**The task:**
Could the lines from the one containing "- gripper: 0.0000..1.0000" through the end of the material below be returned exactly, with nothing else?

START Source data

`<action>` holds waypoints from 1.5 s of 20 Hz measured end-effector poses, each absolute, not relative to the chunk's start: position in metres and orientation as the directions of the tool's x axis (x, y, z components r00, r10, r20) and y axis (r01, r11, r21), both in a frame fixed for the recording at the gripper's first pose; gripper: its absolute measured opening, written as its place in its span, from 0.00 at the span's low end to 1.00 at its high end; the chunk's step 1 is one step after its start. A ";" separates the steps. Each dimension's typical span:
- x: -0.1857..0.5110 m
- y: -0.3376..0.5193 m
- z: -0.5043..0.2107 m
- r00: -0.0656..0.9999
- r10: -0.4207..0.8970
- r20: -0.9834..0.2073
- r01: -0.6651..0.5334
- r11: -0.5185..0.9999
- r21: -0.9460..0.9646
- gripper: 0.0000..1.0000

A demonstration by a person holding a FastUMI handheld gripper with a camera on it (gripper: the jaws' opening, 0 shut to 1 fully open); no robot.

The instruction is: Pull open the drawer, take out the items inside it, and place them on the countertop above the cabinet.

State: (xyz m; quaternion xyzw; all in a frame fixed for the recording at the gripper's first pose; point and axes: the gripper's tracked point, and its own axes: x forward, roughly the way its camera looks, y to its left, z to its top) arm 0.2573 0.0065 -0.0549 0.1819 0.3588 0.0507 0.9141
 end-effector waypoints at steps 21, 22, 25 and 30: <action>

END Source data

**Response to the exercise:**
- gripper: 0.0000..1.0000

A demonstration by a person holding a FastUMI handheld gripper with a camera on it (gripper: the jaws' opening, 0 shut to 1 fully open); no robot.

The instruction is: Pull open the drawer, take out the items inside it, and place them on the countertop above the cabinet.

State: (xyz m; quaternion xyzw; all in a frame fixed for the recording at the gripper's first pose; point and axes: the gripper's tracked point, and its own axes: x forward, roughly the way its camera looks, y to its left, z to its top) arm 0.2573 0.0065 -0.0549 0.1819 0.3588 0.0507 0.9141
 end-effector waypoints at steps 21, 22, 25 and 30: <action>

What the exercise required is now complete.